A systematic and reproducible search protocol was designed in consultation with subject librarians:

• Databases: PubMed, Scopus, Web of Science, ScienceDirect, and Google Scholar.

• Search terms (using Boolean operators): (“algal biorefineries” OR “microalgae biofuel” OR “algal biodiesel” OR “algal bioethanol” OR “algae bioplastics”) AND (“photobioreactor” OR “techno-economic” OR “life-cycle analysis” OR “economic feasibility”).

• Date range: January 2007 to March 2025, with emphasis on 2019–2025 to capture recent innovation.

• Language: English.

• Grey literature: Included key government and institutional reports (e.g., DOE, EU Horizon project documentation), ensuring broader context beyond peer-reviewed journals.

Each search strategy was fully documented, listing databases, date executed, exact search string, and number of retrieved records.

Inclusion and exclusion criteria

Articles were screened based on these explicit criteria, Table 1.

Data extraction and synthesis

Key data elements were extracted into a structured table, including:

Synthesis was conducted thematically, organizing results into major domains, cultivation, conversion, co-product valorization, techno-economic aspects, and sustainability.
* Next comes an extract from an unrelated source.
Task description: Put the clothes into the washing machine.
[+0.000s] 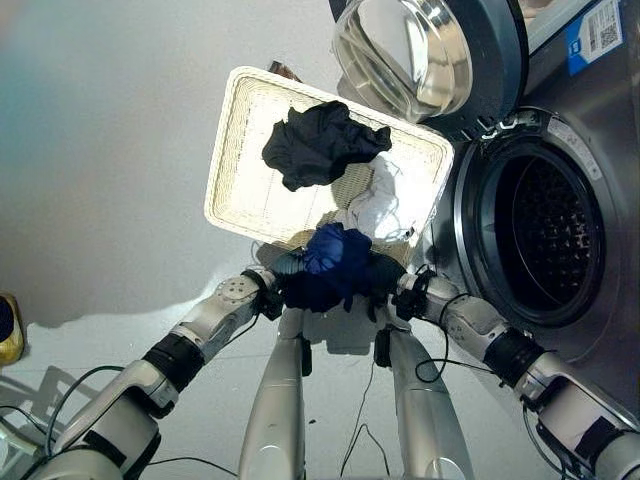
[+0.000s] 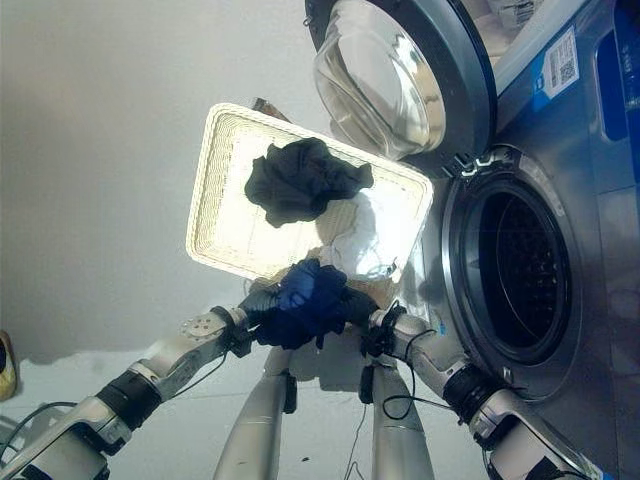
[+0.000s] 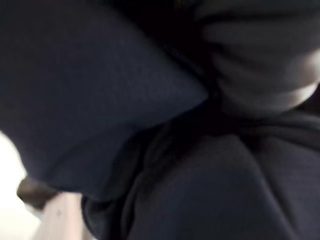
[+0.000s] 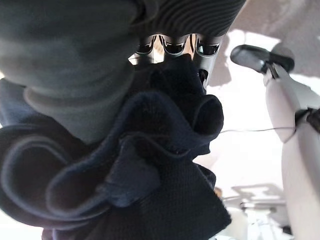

Within each domain, comparisons, trends, and gaps were highlighted in both narrative and summary table formats.

Critical appraisal

Although narrative reviews typically omit formal quality weighting, this study assessed methodological rigor:

• Included only studies providing clear experimental design or validated modeling approaches.

• Gave preferential weight to pilot-scale work or studies with full life-cycle assessments.

• Noted and discussed limitations, such as small sample sizes, scalability uncertainty, or high production costs, integrating these critiques within the narrative discussion.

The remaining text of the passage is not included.